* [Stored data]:
──────
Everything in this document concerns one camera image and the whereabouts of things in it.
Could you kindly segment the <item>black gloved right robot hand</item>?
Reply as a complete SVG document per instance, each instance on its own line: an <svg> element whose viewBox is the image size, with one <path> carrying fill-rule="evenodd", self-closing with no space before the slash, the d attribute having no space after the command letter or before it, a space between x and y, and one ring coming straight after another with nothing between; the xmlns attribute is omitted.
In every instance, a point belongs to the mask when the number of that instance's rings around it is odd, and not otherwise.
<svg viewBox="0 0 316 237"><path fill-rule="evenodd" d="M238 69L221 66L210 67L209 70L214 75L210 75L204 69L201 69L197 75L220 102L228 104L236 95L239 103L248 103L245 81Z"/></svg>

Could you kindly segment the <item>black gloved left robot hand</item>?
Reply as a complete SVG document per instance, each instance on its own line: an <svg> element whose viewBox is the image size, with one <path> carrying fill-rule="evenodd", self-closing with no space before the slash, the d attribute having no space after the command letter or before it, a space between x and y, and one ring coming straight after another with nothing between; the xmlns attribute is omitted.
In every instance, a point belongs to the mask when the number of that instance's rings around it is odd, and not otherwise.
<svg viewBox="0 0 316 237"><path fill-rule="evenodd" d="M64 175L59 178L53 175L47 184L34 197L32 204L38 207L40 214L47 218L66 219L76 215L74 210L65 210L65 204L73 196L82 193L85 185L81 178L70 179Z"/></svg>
──────
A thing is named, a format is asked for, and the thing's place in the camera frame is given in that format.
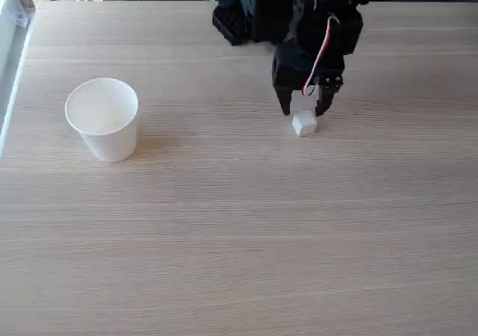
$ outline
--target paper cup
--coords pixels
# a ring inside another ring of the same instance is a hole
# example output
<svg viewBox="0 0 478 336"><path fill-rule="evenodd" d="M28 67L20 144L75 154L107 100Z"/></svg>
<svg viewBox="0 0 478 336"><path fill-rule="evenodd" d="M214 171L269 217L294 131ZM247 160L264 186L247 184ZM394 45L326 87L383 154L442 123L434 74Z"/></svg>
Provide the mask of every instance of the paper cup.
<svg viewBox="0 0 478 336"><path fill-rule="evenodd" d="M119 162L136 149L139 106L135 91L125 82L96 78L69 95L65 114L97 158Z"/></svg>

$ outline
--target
──────
* [What is being asked]: Set down, exactly as they appear above, all lines from the one that has "--target paper cup" down to the one that has "67L20 144L75 154L107", including those two and no others.

* [Result of the task]:
--target paper cup
--coords pixels
# a ring inside another ring of the same instance is a hole
# example output
<svg viewBox="0 0 478 336"><path fill-rule="evenodd" d="M28 67L20 144L75 154L107 100Z"/></svg>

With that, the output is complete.